Second, the optimal waiting interval between thrombectomy under CPB and staged hepatectomy remains unclear. Our interval of staged hepatectomy (4–6 weeks) was based on results from our previous experience on neoadjuvant TACE for large HCC [31] and on the recommendations of experts on the treatment of ruptured HCC [30]. However, our experiences illuminated the results of hepatectomy performed after recovery from CPB. The optimal waiting interval requires further investigation.

A substantial portion of our patients (46.7%) had lung metastasis during cancer recurrence, which is consistent with other published articles. Occult metastasis had likely occurred at the time of hepatectomy and thrombectomy. It is imperative that further studies on the early detection and therapies of occult lung metastasis in such patients should be performed. Recently, new treatments and immunotherapies have been developed, including hepatic arterial infusion chemotherapy, concurrent radiotherapy, systemic chemotherapy and target therapy, such as sorafenib and Regorafenib. Regarding immunotherapy, since 2017, the U.S. Food and Drug Administration (FDA) approved nivolumab for HCC that was previously treated with sorafenib.
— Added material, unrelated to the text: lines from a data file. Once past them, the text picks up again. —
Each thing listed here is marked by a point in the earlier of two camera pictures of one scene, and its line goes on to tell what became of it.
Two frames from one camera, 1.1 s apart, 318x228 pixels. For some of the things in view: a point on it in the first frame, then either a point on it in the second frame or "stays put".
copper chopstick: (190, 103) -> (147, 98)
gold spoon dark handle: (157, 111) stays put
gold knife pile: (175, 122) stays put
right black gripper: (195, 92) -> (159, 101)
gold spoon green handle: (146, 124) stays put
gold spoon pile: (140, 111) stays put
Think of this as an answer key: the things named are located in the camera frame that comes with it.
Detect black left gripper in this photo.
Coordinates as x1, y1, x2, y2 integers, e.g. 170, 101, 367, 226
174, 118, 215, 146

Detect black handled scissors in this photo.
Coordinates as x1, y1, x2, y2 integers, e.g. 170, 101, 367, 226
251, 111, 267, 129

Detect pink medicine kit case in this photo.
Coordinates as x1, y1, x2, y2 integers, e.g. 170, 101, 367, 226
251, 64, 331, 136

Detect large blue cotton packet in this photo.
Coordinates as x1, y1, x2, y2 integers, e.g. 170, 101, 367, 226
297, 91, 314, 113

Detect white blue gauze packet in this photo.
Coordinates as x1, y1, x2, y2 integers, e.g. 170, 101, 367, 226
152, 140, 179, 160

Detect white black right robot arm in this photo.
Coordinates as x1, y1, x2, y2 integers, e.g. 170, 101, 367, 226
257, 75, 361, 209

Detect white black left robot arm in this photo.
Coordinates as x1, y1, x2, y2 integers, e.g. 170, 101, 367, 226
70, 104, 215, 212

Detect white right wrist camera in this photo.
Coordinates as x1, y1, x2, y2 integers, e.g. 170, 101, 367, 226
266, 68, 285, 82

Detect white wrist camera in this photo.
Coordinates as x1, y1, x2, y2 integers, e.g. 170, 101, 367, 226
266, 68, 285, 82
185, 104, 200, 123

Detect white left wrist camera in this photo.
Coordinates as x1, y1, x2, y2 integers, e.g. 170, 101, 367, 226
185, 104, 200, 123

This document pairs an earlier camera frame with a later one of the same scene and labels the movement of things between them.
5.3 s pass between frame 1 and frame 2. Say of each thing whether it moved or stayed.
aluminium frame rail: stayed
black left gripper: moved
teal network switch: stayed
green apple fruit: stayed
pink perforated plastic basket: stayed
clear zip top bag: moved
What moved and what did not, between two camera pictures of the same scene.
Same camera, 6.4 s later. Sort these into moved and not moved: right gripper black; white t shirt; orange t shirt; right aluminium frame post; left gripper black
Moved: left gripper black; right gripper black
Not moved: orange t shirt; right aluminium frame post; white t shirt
Immunotherapy has also been combined with targeted agents, such as tyrosine kinase inhibitors, radiotherapy and TACE; however, the objective response rate is still relatively low [44,45].

Despite these limitations, Matsukuma [46] reported 13 patients with RATT whose median OS was 17.4 months; however, only 3 of 13 underwent CPB. In contrast, all the patients in our study underwent CPB, and for staged hepatectomy, our results indicated that staged hepatectomy after thrombectomy under CPB could result in a simplified post-operative course, shortened ICU stay and operation time and prolonged survival time for patients. We also are the first article to analyze the benefits in hospital costs, and the costs for separate admissions were lower than for one admission.

5. Conclusions

Emergency thrombectomy under CPB and staged hepatectomy 4–6 weeks later may be an appropriate approach for HCC with large RATT. However, the optimal waiting interval and therapies for occult lung metastasis need to be further investigated.